New calving sheds, planked windbreaks, a combine left in a field after harvesting, irrigation pivots and a new solar panel used to pump livestock water are also elements deer seldom flee from because of their everyday appeal.

Permission First

Before you set up surveillance in an old hayloft or even on the top of a 2015 John Deere combine, get in touch with the property owner first.

Make sure they are OK with you utilizing existing junk, structures and even modern equipment. They may warn you of rotting boards, an impending scrap metal scavenger hunt or that their insurance doesn't cover those activities under their existing coverage.

Farms, ranches, and woodlots are loaded with humankind leftovers that make great hides for your next hunt.

If you do get the green light then you need to continue the inventory of junk possibilities combined with the patterns of targeted bucks.
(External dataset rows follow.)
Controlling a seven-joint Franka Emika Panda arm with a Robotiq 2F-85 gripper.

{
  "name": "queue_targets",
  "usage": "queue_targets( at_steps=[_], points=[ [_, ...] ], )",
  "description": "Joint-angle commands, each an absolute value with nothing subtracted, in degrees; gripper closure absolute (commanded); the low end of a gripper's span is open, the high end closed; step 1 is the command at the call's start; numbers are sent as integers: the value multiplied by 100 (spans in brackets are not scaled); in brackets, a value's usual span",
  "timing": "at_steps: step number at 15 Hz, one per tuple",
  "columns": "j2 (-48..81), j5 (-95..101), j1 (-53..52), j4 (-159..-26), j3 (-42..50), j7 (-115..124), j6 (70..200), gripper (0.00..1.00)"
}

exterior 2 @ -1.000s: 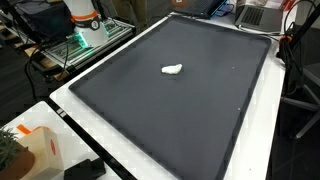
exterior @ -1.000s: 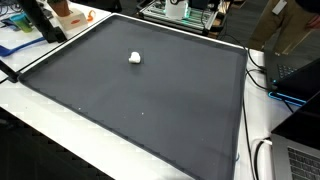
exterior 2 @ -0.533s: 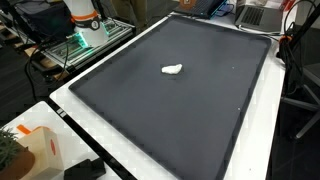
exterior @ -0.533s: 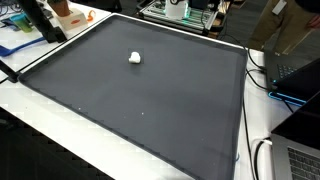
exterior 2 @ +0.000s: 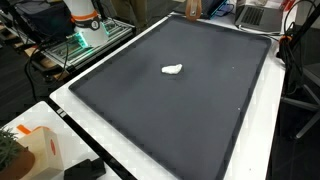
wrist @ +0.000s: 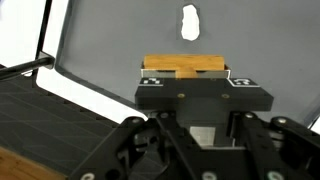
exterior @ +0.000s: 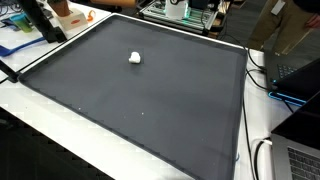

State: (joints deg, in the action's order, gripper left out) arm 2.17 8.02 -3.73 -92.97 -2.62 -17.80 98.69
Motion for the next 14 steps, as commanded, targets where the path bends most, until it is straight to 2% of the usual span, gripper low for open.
queue_targets(
  at_steps=[1, 2, 5, 6, 14],
  points=[
    [302, 864, -349, -9185, -290, -1727, 9845, 78],
    [356, 877, -348, -9138, -291, -1714, 9845, 53],
    [388, 876, -348, -9139, -293, -1714, 9847, 53],
    [496, 778, -346, -8992, -297, -1737, 9633, 78],
    [1805, 448, -143, -7413, -156, -1411, 8526, 78]
  ],
)
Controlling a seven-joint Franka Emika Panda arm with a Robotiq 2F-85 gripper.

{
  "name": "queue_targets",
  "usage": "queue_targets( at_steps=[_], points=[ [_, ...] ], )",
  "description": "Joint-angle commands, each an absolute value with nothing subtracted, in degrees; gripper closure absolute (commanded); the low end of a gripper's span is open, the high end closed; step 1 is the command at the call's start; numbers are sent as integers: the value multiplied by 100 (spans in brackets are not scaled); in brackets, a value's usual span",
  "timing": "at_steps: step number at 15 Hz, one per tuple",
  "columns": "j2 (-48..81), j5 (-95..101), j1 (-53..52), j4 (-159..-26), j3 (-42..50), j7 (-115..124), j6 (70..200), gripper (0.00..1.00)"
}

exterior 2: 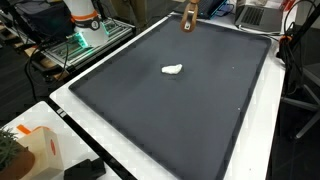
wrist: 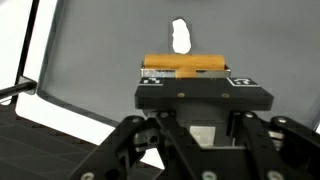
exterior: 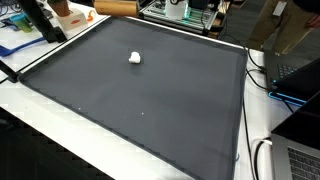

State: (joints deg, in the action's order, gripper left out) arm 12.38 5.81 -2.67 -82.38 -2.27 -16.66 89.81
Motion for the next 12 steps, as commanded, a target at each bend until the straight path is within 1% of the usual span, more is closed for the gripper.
queue_targets(
  at_steps=[1, 5, 6, 12],
  points=[
    [1959, 429, -95, -7233, -124, -1310, 8467, 78],
    [2375, 427, 20, -6683, -43, -984, 8221, 78],
    [2166, 517, -7, -7135, -66, -1136, 8567, 53],
    [2349, 516, 16, -6829, -50, -1078, 8411, 53]
  ],
)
It doesn't do you any good to hide behind an abandoned corn planter if deer only pass by it when spooked by a pack of wild dogs.

Put your trail cameras into play overlooking funnels and pinch points near junk, and structures. When a pattern emerges you have a location to hide or even the foundation to put in a blind.

Ground Blind Foundation

In addition to using junk "as is," abandoned elements of the past also can use used as blending elements and anchors for modern ground blind incorporation.
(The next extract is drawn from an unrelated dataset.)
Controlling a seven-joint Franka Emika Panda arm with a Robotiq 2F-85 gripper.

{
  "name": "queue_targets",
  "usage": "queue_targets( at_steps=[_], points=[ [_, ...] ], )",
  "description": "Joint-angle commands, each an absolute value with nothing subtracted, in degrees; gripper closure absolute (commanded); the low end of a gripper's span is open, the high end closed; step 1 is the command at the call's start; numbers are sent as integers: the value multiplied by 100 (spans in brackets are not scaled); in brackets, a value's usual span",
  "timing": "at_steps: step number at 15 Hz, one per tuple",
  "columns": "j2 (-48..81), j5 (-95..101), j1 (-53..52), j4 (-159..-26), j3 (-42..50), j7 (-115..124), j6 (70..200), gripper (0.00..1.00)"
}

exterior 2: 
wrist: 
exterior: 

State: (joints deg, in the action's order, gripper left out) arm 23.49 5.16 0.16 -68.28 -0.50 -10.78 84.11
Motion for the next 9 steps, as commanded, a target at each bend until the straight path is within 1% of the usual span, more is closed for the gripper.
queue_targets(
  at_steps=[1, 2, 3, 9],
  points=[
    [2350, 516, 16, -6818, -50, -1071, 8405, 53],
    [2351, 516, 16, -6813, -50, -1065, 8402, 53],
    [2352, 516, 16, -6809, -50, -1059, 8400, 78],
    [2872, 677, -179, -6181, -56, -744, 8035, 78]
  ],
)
That's right. You don't have to give up the scent containment of modern ground blind construction. You can utilize the scent containment of a blind and decrease detection using the backdrop of old junk as camouflage. And if the junk or structure has blending characteristics, you can even pop a blind that day and begin the hunt.

One season I was hunting near an abandoned farmhouse and deer routinely coursed through the yard to visit old apple trees nearby. I popped a blind up in the living room with the main shooting lane straight out the old front room that had long since lost its glass barrier to the outside.

I was too picky and didn't pick up my Mathews when several nice "shooter" bucks passed. Even with a tag-soup ending I adopted a junkyard mentality about hunting that continues today.

Put your trail cameras into play overlooking funnels and pinch points near junk, and structures.

Another manmade element that doesn't fit the junk definition, but can be used for a disappearing act, is a hay yard. These fenced off areas hold winter livestock feed supplies in the form of round or square bales.

Deer pass by them daily in many whitetail zones. As winter envelops the landscape deer even stop for a nibble. You can hunker between bales, hide a ground blind behind bales or even deploy any number of so-called bale blinds that fit right into the mix. Real bales provide a great foundation for a blind or work as camouflage on their own.

Right now I have my sights set on an old hog barn. It's long been abandoned so the smell has almost vanished. Despite a whiff now and then of days gone by, the crumbling structure has got what it takes to hide me for an upcoming hunt whether I'm toting my Mathews or my CVA muzzleloader.

Embrace the junk scene this season. I am.